O lixo e a sociedade de consumo no Brasil
Enviada em 29/10/2019
No filme “Amor por contrato” uma empresa faz um acordo com um homem e uma mulher para que eles finjam ser um casal feliz e usem as roupas e objetos que ela determina. Dessa forma, as pessoas que observam esse suposto casal, passam a associar a felicidade deles a essas roupas e a esses objetos, comprando-os posteriormente. Fora das telinhas, induções à prática do consumo, ainda que ocorram de outra maneira, também são frequentes. Além disso, também há, por parte de algumas pessoas, uma ligação do ato citado com a sensação de bem-estar, o que gera o desejo de fazê-lo em momentos de insatisfação. Isso é prejudicial, uma vez que todo esse consumo gera uma quantidade muito grande de lixo que, quando não tem o destino correto, provoca a poluição dos solos, das águas superficiais e subterrânes e da atmostefa.
Inicialmente, vale salientar que os seres humanos estão constantemente sendo influenciados ao consumo, seja por meio de programas de televisão, de vídeos da internet, de programas de rádio ou de outdoors. Ademais, a aquisição de produtos é também tratada por alguns como uma forma de suprir dificuldades emocionas, de modo que, segundo o sociólogo Zigmunt Bauman, esse fator é um potencial causador de uma compulsão pelo consumo. Dessa maneira, cada vez mais compras vão parar na casa desses seres e, consequentemente, na lixeira mais próxima depois que não possuem mais utilidadade, promovendo um crescente aumento da quantidade de lixo.

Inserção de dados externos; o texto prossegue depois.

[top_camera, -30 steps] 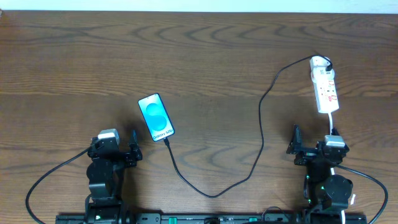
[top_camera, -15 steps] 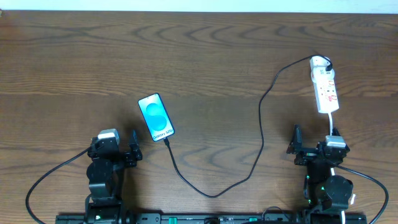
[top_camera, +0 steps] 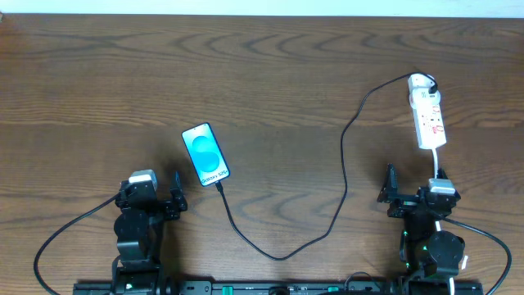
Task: Plug charger to phone and switch on socket
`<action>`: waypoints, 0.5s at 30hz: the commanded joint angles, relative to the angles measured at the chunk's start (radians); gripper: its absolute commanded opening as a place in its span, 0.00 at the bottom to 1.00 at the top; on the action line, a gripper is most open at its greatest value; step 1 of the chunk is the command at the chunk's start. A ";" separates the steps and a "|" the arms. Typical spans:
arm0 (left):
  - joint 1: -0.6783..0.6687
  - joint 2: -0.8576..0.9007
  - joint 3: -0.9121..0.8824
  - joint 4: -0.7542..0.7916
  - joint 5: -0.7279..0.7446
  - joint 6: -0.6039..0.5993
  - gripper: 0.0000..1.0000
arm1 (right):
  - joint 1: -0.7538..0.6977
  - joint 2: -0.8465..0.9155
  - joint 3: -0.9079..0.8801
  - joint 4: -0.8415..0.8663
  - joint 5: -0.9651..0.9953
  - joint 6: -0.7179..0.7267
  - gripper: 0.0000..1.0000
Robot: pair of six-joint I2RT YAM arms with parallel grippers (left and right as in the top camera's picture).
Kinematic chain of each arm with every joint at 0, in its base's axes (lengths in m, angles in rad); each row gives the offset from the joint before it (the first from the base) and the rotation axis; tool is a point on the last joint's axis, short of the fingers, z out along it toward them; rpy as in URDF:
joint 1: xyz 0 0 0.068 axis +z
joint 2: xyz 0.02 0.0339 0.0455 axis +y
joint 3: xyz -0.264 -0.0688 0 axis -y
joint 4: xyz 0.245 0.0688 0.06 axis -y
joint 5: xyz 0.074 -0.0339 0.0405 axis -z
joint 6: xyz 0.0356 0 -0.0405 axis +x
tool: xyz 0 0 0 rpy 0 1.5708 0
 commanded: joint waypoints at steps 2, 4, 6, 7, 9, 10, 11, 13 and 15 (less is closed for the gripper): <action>0.005 0.000 -0.018 -0.039 -0.013 0.017 0.87 | 0.009 -0.010 -0.002 -0.004 0.009 0.011 0.99; 0.005 0.000 -0.018 -0.039 -0.013 0.017 0.87 | 0.009 -0.010 -0.002 -0.004 0.009 0.011 0.99; 0.005 0.000 -0.018 -0.039 -0.013 0.017 0.88 | 0.009 -0.010 -0.002 -0.004 0.009 0.011 0.99; 0.005 0.000 -0.018 -0.039 -0.013 0.017 0.88 | 0.009 -0.010 -0.002 -0.004 0.009 0.011 0.99; 0.005 0.000 -0.018 -0.039 -0.013 0.017 0.88 | 0.009 -0.010 -0.002 -0.004 0.009 0.011 0.99; 0.005 0.000 -0.018 -0.039 -0.013 0.017 0.87 | 0.009 -0.010 -0.002 -0.004 0.009 0.011 0.99; 0.005 0.000 -0.018 -0.039 -0.013 0.017 0.87 | 0.009 -0.010 -0.002 -0.004 0.009 0.011 0.99; 0.005 0.000 -0.018 -0.039 -0.013 0.017 0.87 | 0.009 -0.010 -0.002 -0.004 0.009 0.011 0.99; 0.005 0.000 -0.018 -0.039 -0.013 0.017 0.87 | 0.009 -0.010 -0.002 -0.004 0.009 0.011 0.99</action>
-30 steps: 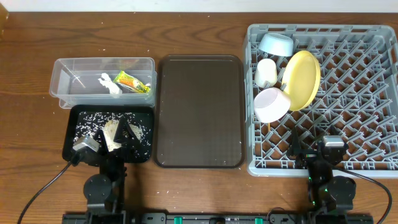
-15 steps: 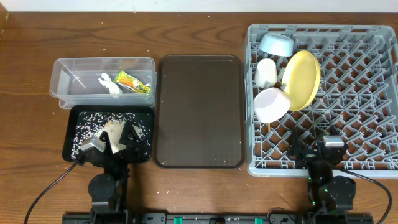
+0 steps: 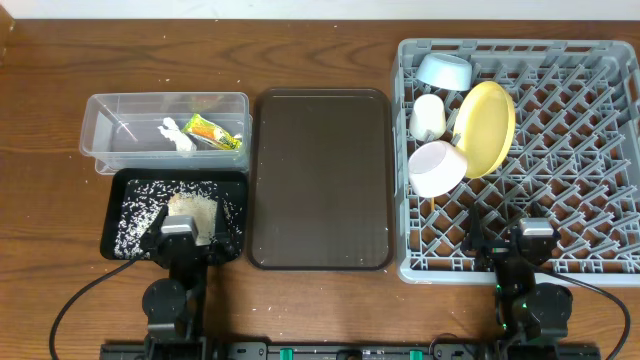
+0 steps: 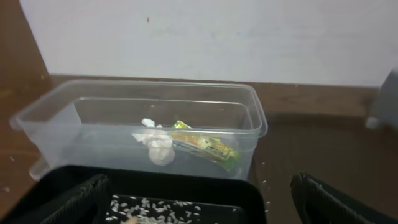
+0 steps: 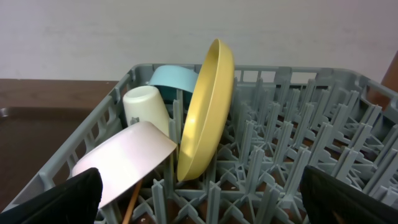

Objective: Sort waste into correct bins and load items into the dishwasher rack

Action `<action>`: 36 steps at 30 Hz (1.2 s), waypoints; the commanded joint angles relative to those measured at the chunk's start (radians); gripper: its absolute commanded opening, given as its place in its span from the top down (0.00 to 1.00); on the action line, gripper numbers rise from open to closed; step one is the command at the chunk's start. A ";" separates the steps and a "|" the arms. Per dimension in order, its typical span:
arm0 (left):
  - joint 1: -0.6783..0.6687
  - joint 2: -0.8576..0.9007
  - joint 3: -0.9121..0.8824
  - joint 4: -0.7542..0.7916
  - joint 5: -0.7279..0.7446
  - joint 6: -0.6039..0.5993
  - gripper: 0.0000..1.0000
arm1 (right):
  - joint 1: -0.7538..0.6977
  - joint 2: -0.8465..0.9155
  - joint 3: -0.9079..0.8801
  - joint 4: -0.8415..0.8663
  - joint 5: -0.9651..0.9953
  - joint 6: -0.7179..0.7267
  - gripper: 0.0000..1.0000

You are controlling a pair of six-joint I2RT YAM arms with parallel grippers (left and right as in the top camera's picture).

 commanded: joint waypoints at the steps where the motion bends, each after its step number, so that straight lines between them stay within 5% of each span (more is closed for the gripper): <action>1: 0.004 -0.010 -0.019 -0.037 -0.003 0.092 0.05 | -0.009 -0.007 -0.004 -0.002 -0.004 -0.015 0.01; 36: -0.051 -0.007 -0.019 -0.037 -0.002 0.008 0.05 | -0.009 -0.007 -0.004 -0.002 -0.004 -0.015 0.01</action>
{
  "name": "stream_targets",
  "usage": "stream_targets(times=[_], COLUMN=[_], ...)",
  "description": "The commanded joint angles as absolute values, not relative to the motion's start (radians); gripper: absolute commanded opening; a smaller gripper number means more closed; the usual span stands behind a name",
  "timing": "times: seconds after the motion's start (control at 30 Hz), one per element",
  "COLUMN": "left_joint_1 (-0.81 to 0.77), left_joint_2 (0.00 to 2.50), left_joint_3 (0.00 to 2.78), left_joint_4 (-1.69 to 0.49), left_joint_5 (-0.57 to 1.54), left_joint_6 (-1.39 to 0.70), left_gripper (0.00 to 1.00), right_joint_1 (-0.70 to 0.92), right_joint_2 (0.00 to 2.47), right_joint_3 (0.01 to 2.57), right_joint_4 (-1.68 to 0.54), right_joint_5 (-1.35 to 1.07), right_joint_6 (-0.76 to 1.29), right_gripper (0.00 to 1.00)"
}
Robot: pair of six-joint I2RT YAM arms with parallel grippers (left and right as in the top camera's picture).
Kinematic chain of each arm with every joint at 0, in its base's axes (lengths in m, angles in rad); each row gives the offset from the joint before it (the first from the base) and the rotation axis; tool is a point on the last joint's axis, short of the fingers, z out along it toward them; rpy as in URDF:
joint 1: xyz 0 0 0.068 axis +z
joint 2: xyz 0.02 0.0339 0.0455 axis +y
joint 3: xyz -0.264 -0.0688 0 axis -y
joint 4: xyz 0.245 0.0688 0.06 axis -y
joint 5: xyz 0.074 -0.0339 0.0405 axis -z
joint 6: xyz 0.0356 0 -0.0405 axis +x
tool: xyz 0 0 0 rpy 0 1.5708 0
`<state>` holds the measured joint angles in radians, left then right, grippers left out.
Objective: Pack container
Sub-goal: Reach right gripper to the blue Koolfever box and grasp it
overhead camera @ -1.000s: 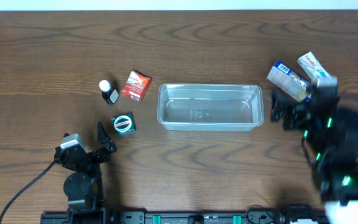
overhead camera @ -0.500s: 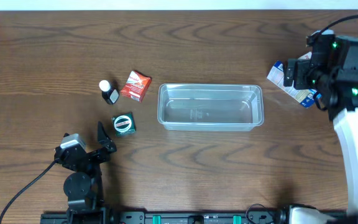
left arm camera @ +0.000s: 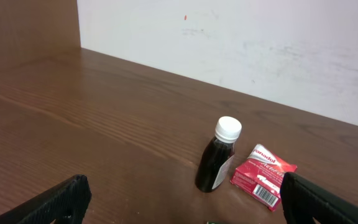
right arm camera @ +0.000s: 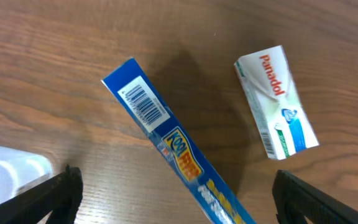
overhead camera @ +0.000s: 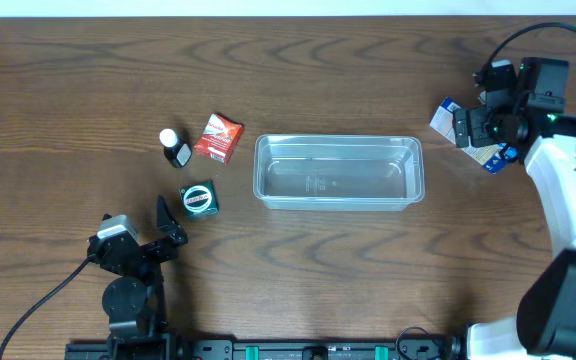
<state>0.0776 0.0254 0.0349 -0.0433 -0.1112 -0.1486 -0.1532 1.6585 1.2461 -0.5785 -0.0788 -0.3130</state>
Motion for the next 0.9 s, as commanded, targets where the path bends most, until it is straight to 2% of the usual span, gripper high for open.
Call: stream_targets(times=[0.0, 0.1, 0.17, 0.23, 0.33, 0.47, 0.63, 0.77, 0.87], left_joint_1=[0.079, 0.079, 0.079, 0.079, 0.079, 0.079, 0.079, 0.079, 0.079], left_joint_2=[0.025, 0.025, 0.025, 0.025, 0.025, 0.025, 0.025, 0.025, 0.025], left_joint_3=[0.004, 0.004, 0.004, 0.004, 0.004, 0.004, 0.004, 0.004, 0.004], left_joint_4=[-0.062, -0.062, -0.062, -0.062, -0.062, -0.062, -0.062, -0.062, -0.062], left_joint_5=[-0.113, -0.113, -0.113, -0.113, -0.113, -0.113, -0.113, -0.113, -0.113], left_joint_6=[-0.131, -0.131, -0.131, -0.131, -0.131, -0.131, -0.131, -0.131, -0.131], left_gripper=[0.98, 0.98, 0.98, 0.98, 0.98, 0.98, 0.98, 0.98, 0.98], right_joint_1=[-0.160, -0.160, -0.160, -0.160, -0.160, -0.162, -0.165, -0.165, -0.164], right_joint_2=[1.709, 1.753, 1.782, 1.805, 1.818, 1.811, 1.805, 1.782, 1.734], right_joint_3=[1.260, 1.260, 1.260, 1.260, 1.260, 1.261, 1.261, 1.262, 1.263], right_joint_4=[-0.567, -0.564, -0.565, -0.565, -0.565, -0.558, -0.557, -0.558, -0.558], right_joint_5=[-0.083, -0.074, -0.067, -0.059, -0.059, -0.044, -0.002, 0.011, 0.037], right_joint_6=[-0.356, -0.361, -0.364, -0.364, -0.364, -0.363, -0.327, -0.303, -0.276], right_gripper=[0.93, 0.91, 0.85, 0.74, 0.52, 0.29, 0.16, 0.02, 0.01])
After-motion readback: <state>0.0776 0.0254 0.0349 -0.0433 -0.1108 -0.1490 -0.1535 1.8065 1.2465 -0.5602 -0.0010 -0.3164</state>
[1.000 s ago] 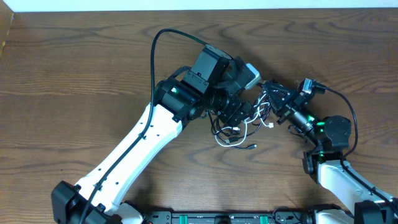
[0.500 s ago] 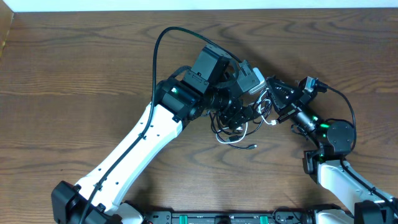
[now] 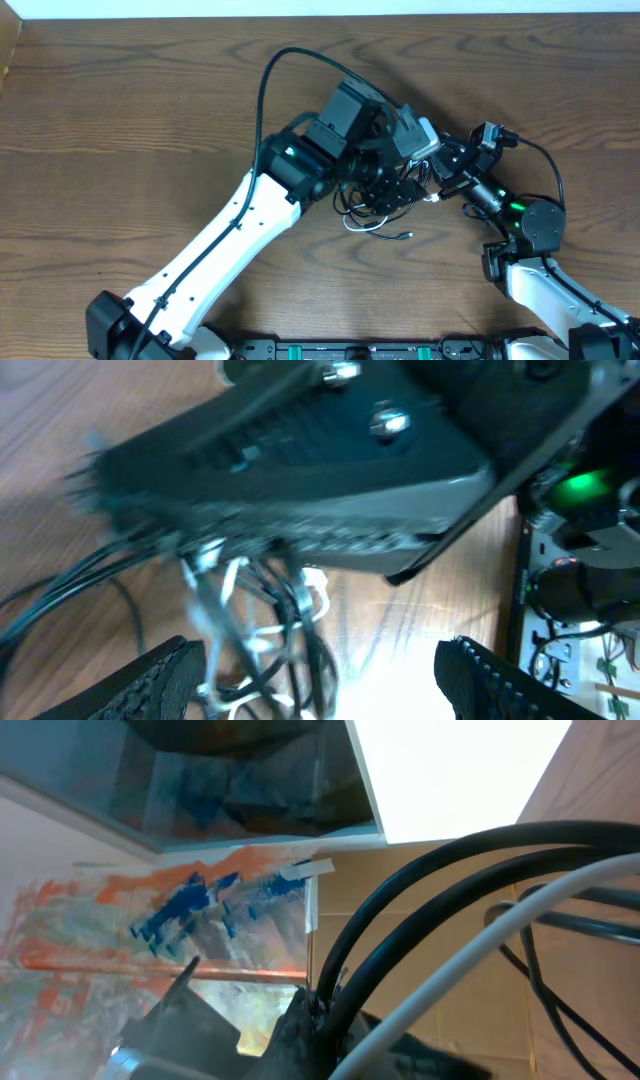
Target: Untangle cables
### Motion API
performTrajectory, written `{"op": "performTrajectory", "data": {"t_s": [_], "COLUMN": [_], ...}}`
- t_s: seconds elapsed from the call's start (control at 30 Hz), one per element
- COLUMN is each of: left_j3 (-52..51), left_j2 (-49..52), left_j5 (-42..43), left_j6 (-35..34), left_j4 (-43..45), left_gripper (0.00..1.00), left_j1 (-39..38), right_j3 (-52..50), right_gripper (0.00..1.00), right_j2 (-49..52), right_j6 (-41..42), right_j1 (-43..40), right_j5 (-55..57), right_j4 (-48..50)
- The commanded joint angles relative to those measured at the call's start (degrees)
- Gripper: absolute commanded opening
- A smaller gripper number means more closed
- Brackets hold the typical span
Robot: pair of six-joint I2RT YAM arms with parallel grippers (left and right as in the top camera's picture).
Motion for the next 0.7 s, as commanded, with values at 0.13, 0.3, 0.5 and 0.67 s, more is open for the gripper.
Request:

Em adição, vale ressaltar também que, de acordo com o doutor em Química pela Universidade Estadual de Campinas (UNICAMP), Pedro Fadini, “76% do material descartado é abandonado em local impróprio”, o que, conforme completou Fadini, é responsável pela liberação de uma mistura de gases na atmosfera que não só podem causar lesões irreversíveis ou mesmo serem letais, como também contribuem com o efeito estufa. Além disso, como o lixo libera chorume, quando ele não está em um local preparado para recebê-lo o solo e a água localizados em seu entorno serão poluídos pelo líquido. Sendo assim, é essencial que o Ministério do Meio Ambiente construa, através de recursos obtidos com os impostos pagos ao Governo pela população, novos aterros sanitários, que são locais adequados para a destinação da maior parte dos tipos de lixo, a fim de evitar a poluição dos solos, das águas e da atmosfera. Por fim, é preciso que as escolas alertem aos estudantes sobre os constantes estímulos que recebem de diferentes meios para práticar o consumo, a fim de que passem a reconhecê-los e diminuam a influência deles em suas vidas.